**Your task**
Copy the records exactly. Include every line.

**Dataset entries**

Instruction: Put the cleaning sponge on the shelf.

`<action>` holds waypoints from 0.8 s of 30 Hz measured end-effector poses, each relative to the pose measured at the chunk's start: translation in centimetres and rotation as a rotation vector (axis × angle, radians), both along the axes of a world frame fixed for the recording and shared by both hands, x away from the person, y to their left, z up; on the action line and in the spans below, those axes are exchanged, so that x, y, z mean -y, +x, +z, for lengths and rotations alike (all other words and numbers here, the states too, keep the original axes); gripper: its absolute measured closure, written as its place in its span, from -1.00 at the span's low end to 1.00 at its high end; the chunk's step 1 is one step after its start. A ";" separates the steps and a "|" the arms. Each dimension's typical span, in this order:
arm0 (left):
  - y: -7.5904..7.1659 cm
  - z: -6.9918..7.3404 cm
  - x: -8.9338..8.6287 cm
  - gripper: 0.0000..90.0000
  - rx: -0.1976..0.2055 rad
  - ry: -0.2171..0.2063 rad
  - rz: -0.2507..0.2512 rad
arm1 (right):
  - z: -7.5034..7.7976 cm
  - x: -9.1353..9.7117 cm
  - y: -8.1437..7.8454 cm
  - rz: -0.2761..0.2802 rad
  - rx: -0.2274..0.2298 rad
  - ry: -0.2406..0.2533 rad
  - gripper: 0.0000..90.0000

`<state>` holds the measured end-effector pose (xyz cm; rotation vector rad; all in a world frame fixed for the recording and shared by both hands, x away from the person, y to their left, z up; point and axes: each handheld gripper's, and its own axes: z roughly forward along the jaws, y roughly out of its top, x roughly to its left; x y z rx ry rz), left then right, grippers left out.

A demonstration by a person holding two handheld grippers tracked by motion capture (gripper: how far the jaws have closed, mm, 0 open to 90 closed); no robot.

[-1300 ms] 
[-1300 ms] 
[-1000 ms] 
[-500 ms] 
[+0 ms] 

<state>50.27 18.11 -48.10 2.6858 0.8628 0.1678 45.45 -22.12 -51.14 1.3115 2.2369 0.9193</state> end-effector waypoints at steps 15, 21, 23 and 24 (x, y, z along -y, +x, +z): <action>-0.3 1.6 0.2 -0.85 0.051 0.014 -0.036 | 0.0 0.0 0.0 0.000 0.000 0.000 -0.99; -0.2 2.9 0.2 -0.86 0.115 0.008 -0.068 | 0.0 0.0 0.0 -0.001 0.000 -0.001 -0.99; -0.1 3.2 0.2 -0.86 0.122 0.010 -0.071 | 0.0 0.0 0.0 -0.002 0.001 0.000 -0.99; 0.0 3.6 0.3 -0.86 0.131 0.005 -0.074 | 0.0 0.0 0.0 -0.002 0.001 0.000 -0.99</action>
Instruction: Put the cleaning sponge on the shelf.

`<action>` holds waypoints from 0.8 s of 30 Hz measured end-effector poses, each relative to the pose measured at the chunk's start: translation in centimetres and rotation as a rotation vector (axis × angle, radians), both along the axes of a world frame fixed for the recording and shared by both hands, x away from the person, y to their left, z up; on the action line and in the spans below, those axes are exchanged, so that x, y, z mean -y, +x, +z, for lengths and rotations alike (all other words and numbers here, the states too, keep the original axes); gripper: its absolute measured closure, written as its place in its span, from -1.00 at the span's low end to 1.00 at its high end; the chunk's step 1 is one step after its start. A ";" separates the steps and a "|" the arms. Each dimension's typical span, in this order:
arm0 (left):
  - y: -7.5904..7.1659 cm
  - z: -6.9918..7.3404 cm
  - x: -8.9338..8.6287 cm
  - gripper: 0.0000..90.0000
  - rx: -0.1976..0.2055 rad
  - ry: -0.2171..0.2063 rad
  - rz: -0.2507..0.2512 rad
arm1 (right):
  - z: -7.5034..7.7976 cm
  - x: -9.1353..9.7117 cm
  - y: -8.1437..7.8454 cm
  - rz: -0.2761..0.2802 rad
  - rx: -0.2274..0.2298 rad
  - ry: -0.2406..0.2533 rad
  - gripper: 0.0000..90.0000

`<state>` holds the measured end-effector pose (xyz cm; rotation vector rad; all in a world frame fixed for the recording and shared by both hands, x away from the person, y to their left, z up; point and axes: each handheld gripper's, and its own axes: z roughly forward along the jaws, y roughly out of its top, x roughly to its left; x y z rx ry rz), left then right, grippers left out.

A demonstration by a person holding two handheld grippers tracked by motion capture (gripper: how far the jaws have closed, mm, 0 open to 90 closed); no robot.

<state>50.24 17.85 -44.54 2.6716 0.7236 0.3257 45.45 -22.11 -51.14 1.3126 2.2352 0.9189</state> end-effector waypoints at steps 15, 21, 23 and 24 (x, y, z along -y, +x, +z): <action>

**Exercise output**
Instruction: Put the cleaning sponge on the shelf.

`<action>` holds waypoints from 0.8 s of 30 Hz measured end-effector poses, each relative to the pose measured at the chunk's start: translation in centimetres and rotation as a rotation vector (axis × angle, radians), both along the axes of a world frame fixed for the recording and shared by both hands, x away from the person, y to their left, z up; on the action line and in the spans below, those axes are exchanged, so that x, y, z mean -y, +x, +z, for lengths and rotations alike (all other words and numbers here, the states too, keep the original axes); gripper: its absolute measured closure, written as its place in its span, from -1.00 at the span's low end to 1.00 at its high end; the chunk's step 1 is one step after its start. A ";" separates the steps and a "|" the arms. Each dimension's typical span, in this order:
arm0 (left):
  - y: -7.5904..7.1659 cm
  - z: -6.9918..7.3404 cm
  - x: -8.9338..8.6287 cm
  - gripper: 0.0000..90.0000
  - rx: -0.1976..0.2055 rad
  - ry: -0.2171..0.2063 rad
  - rz: -0.2507..0.2512 rad
arm1 (right):
  - z: -7.5034..7.7976 cm
  - x: -9.1353..9.7117 cm
  - y: -8.1437..7.8454 cm
  - rz: -0.2761..0.2802 rad
  - rx: -0.2274..0.2298 rad
  - ry: -0.2406..0.2533 rad
  - gripper: 0.0000..90.0000

`<state>` holds the measured end-effector pose (xyz cm; rotation vector rad; all in a world frame fixed for the recording and shared by both hands, x away from the person, y to their left, z up; point and axes: each handheld gripper's, and its own axes: z roughly forward along the jaws, y roughly out of its top, x roughly to its left; x y z rx ry rz), left then right, grippers left out.

A demonstration by a person holding two handheld grippers tracked by motion capture (gripper: how far the jaws have closed, mm, 0 open to 90 closed); no robot.

[-1300 ms] 
[-1300 ms] 
[-1000 ms] 
[-500 ms] 
[+0 ms] 

<state>50.27 18.11 -48.10 2.6858 0.8628 0.1678 45.45 -22.12 -51.14 1.3115 2.2369 0.9193</state> end-effector waypoints at steps 15, 21, 23 and 24 (x, y, z along -y, +x, +z): <action>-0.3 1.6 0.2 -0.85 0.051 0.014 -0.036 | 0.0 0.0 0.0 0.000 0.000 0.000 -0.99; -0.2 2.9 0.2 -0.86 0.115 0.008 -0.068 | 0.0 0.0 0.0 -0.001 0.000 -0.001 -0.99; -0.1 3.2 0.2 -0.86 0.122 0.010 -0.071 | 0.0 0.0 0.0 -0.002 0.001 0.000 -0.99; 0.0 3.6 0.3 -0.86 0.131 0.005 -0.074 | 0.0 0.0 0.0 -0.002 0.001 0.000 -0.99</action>
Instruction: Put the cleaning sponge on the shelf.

`<action>` holds waypoints from 0.8 s of 30 Hz measured end-effector poses, each relative to the pose measured at the chunk's start: translation in centimetres and rotation as a rotation vector (axis × angle, radians), both along the axes of a world frame fixed for the recording and shared by both hands, x away from the person, y to their left, z up; on the action line and in the spans below, those axes are exchanged, so that x, y, z mean -y, +x, +z, for lengths and rotations alike (all other words and numbers here, the states too, keep the original axes); gripper: its absolute measured closure, written as its place in its span, from -1.00 at the span's low end to 1.00 at its high end; the chunk's step 1 is one step after its start. A ";" separates the steps and a "|" the arms. Each dimension's typical span, in this order:
arm0 (left):
  - y: -7.5904..7.1659 cm
  - z: -6.9918..7.3404 cm
  - x: -8.9338..8.6287 cm
  - gripper: 0.0000..90.0000
  - rx: -0.1976..0.2055 rad
  - ry: -0.2171..0.2063 rad
  - rz: -0.2507..0.2512 rad
arm1 (right):
  - z: -7.5034..7.7976 cm
  - x: -9.1353..9.7117 cm
  - y: -8.1437..7.8454 cm
  - rz: -0.2761..0.2802 rad
  - rx: -0.2274..0.2298 rad
  - ry: -0.2406..0.2533 rad
  - gripper: 0.0000..90.0000

`<state>` holds the measured end-effector pose (xyz cm; rotation vector rad; all in a world frame fixed for the recording and shared by both hands, x away from the person, y to their left, z up; point and axes: each handheld gripper's, and its own axes: z roughly forward along the jaws, y roughly out of its top, x roughly to its left; x y z rx ry rz), left then right, grippers left out.

A demonstration by a person holding two handheld grippers tracked by motion capture (gripper: how far the jaws have closed, mm, 0 open to 90 closed); no robot.

<state>50.24 17.85 -44.54 2.6716 0.7236 0.3257 45.45 -22.11 -51.14 1.3126 2.2352 0.9189</state> end-effector waypoints at steps 15, 21, 23 and 24 (x, y, z along -y, +x, +z): <action>

What is written here forms the complete answer.